Légendes et chansons de gestes canaques de Louise Michel - III Les souffles

Publié le 5 Avril 2019

Légendes et chansons de gestes canaques
1875
 

 

Petites Affiches de la Nouvelle Calédonie
Journal des intérêts maritime, commerciaux & agricoles
paraissant tous les mercredis.

 

Jusqu’à présent on s’est beaucoup occupé de faire prospérer la Calédonie, mais on n’a jamais senti le besoin de chercher à conserver les traditions et les légendes des tribus qui, refoulées de plus en plus, disparaîtront bientôt ou du moins verront nos us et coutumes remplacer les leurs sans qu’il en reste même de trace. Quelques voyageurs ont écrit des romans auxquels on a cru tant qu’on n y est pas venu voir, mais alors il a fallu abandonner les idées faites d’avance.

Comme le dit l’auteur des chants que nous sommes heureux de donner à nos lecteurs, il est grand temps, si l’on veut garder quelque chose de pur et d’intact des chants de ces grands enfants de la nature, et nous ne pouvons que la féliciter de la tâche entreprise par elle et menée à si bonne fin.

C’est bien là ce ton mélancolique, ce sont bien là ces chants uniformes et tristes que la nuit quelquefois l’on entend sortir d’une cour isolée ou qui s’élèvent tout à coup autour d’un brasier à demi éteint.
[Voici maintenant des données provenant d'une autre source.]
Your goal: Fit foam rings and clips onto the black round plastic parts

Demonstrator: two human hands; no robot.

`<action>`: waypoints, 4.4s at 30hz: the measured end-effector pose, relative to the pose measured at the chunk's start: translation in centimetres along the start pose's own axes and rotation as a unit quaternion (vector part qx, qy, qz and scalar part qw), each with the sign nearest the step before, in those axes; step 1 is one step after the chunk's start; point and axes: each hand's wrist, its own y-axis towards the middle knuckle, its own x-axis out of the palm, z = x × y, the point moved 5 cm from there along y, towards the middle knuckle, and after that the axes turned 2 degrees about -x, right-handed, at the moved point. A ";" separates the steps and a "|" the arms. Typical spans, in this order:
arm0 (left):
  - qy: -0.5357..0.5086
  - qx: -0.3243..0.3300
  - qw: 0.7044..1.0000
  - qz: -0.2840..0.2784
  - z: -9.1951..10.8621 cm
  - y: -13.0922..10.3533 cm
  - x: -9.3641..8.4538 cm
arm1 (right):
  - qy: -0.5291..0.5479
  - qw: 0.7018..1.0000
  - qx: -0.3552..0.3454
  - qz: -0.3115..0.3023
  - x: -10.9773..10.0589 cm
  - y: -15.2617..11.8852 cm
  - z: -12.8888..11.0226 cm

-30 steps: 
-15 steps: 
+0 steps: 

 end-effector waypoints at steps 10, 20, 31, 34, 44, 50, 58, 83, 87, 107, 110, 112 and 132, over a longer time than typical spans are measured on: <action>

C’est bien là ce chant de guerre que doivent vociférer nos insulaires ; les pilous pilous pacifiques que nous avons autrefois vu exécuter à Nouméa peuvent nous en donner une idée. Mais ne retardons pas plus longtemps le plaisir que procurera certainement à nos lecteurs le travail inédit que nous lui offrons :

III

Les souffles

Qui donc a soufflé sur vous, filles d’Owoué, et qui donc vous poursuit ?
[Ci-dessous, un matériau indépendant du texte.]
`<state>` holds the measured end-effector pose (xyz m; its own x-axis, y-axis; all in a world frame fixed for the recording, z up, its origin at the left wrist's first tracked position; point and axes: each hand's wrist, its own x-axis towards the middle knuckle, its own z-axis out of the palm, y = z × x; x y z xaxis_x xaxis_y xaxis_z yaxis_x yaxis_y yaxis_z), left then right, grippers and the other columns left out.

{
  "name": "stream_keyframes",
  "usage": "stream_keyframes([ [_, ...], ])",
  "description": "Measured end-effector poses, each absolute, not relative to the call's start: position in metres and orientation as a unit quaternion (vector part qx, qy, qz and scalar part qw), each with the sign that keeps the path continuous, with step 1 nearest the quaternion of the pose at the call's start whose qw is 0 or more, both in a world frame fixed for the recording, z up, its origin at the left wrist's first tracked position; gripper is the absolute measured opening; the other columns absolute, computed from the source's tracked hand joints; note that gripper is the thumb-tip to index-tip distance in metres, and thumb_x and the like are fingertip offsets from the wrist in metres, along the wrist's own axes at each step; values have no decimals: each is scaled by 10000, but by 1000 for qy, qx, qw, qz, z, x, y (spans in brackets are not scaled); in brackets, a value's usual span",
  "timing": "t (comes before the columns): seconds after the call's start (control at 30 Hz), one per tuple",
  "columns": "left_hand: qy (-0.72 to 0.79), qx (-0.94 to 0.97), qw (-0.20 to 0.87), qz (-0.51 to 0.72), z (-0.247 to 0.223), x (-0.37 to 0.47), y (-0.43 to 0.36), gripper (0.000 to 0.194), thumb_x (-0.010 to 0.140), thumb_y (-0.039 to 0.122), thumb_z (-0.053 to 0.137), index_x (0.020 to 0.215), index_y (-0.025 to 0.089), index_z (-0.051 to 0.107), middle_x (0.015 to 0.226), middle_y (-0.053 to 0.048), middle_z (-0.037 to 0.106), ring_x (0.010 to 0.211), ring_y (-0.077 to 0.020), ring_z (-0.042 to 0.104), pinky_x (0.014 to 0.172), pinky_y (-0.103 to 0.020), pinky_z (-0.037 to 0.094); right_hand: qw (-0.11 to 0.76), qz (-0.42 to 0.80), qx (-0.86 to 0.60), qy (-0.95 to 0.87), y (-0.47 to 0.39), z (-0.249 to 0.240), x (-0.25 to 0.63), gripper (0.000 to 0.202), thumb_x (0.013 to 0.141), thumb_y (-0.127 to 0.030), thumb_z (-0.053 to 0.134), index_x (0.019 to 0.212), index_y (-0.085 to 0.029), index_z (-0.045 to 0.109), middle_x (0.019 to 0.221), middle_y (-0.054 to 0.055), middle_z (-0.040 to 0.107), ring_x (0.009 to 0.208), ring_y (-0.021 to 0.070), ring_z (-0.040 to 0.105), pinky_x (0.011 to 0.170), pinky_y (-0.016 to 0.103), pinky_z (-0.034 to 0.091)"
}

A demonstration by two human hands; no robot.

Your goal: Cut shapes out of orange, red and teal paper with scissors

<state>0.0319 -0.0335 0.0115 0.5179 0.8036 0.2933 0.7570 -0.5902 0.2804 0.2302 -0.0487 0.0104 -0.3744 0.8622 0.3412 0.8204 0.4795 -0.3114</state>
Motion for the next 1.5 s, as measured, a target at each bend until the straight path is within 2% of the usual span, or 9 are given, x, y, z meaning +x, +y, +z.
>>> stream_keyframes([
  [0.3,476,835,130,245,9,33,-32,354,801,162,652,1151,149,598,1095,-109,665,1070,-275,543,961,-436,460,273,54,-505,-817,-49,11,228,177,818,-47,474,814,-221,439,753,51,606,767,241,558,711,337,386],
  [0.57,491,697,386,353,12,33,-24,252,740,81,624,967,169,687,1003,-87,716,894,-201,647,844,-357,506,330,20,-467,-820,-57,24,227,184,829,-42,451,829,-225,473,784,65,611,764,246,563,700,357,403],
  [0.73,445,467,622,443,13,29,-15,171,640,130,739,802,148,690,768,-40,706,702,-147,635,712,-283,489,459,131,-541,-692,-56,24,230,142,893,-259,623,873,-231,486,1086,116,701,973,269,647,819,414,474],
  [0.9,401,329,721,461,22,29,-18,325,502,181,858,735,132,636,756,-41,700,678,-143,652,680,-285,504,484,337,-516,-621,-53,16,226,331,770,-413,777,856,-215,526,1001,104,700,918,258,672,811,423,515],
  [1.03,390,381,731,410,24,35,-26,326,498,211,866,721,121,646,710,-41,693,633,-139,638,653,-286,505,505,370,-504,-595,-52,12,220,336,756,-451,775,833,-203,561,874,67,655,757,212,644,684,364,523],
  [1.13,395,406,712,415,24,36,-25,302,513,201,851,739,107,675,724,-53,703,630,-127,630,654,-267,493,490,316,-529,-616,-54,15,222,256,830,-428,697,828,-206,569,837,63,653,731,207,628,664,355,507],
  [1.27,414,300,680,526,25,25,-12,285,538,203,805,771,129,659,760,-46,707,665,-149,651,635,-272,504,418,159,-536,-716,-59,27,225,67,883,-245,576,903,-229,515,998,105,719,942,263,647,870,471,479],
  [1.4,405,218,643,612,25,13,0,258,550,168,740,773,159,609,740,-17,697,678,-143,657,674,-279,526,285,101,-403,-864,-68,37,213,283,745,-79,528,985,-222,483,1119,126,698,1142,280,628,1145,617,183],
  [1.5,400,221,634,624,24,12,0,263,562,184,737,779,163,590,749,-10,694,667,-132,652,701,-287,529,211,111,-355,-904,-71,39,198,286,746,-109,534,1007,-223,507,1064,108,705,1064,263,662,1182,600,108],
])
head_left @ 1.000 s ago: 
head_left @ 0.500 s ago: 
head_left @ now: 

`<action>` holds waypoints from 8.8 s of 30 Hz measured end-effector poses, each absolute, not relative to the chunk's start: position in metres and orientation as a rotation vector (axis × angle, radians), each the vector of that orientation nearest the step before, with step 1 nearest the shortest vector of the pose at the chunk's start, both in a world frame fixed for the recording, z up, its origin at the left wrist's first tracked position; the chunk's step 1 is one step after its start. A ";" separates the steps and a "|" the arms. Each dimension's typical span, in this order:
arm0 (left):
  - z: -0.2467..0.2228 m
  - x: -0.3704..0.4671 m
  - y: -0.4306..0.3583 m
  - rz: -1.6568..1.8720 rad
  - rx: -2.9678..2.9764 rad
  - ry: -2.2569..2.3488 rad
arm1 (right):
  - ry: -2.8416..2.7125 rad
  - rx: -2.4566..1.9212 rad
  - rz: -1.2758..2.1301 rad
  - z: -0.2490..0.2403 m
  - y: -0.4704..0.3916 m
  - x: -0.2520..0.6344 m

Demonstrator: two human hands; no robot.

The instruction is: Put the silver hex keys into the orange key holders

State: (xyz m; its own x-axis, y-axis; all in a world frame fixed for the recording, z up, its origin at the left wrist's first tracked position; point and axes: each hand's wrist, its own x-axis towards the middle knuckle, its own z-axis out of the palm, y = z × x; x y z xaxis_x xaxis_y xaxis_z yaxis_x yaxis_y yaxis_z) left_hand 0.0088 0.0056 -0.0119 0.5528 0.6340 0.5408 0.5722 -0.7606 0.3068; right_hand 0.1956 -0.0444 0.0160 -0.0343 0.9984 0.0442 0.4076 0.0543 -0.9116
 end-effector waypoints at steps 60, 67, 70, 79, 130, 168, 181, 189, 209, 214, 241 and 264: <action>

Avez-vous dormi sous l’arbre aveuglant ? pour que vous couriez ainsi devant vous sans voir qu’il en manque une chaque fois que vous passez sur le sommet des gouffres !

C’est qu’à chaque fois l’abîme en boit une.
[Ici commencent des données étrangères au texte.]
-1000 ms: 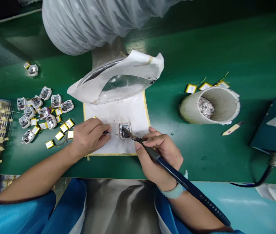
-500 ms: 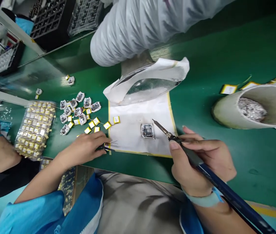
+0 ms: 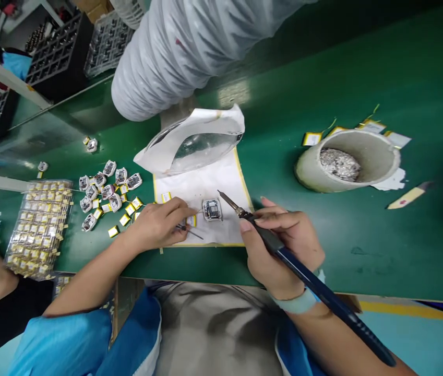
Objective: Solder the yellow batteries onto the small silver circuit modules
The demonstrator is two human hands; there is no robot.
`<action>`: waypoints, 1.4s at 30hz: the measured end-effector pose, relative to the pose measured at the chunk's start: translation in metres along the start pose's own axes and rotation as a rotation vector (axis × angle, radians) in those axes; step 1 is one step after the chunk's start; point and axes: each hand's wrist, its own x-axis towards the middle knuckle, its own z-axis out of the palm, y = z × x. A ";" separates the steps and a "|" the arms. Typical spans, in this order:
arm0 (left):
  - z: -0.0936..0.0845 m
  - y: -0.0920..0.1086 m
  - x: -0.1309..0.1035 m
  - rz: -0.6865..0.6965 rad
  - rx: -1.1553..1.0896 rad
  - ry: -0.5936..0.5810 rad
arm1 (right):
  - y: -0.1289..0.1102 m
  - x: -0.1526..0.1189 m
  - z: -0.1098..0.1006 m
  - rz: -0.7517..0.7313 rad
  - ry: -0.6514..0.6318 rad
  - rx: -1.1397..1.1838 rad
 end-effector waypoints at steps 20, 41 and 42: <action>0.038 -0.005 0.026 -0.231 -0.474 0.518 | -0.009 0.008 -0.004 0.089 -0.230 -0.036; 0.043 0.004 0.032 -0.248 -0.484 0.426 | -0.010 0.007 -0.003 0.067 -0.269 -0.080; 0.044 0.004 0.032 -0.247 -0.486 0.426 | -0.009 0.007 -0.003 0.063 -0.271 -0.080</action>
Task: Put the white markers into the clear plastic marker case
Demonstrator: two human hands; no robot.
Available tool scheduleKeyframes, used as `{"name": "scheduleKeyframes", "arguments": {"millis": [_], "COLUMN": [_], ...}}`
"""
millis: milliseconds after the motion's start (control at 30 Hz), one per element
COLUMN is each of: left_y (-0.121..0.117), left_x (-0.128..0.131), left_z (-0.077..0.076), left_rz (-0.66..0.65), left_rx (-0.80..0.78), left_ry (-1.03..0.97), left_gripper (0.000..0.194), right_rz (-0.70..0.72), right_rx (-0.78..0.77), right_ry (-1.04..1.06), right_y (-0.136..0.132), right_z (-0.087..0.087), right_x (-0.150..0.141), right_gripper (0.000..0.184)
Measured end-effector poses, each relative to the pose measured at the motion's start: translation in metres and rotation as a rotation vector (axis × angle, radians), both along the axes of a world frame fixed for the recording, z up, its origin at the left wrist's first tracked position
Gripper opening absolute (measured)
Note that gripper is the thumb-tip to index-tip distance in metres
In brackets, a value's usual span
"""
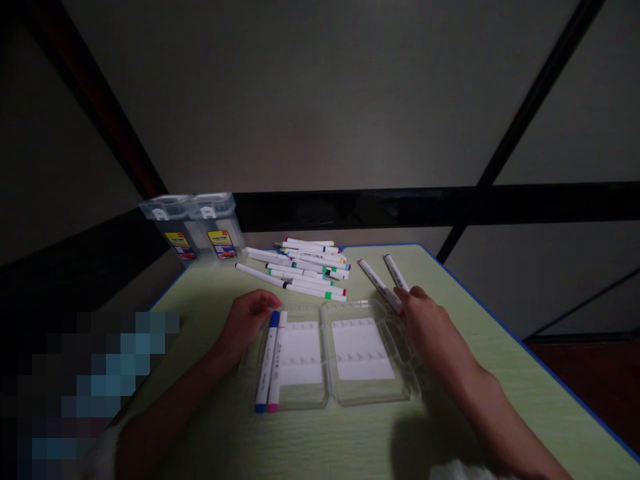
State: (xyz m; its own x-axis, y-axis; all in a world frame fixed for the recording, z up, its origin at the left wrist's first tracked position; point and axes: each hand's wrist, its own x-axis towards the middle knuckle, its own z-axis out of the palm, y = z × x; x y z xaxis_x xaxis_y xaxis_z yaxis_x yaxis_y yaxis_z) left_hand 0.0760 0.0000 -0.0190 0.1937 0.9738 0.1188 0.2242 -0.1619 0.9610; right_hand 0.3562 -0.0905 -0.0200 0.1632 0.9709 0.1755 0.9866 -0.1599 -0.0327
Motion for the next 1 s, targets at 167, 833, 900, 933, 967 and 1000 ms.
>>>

La première, c’était Kéa la fille noire, grande comme un niaouli, elle a tendu les bras et a sauté.

La seconde, c’était Héri, la fleur de corail, elle a répondu : me voici et elle s’est jetée.

La troisième, c’était Sira, l’aérienne, elle a crié : j’y vole et s’est précipitée.

À qui donc tendais-tu les bras, ô Kéa ? à qui répondais-tu Héri ? vers qui volais-tu Sira ?

Elles ne savent, elles allaient vers les souffles qui appellent, poussées par les souffles qui poursuivent.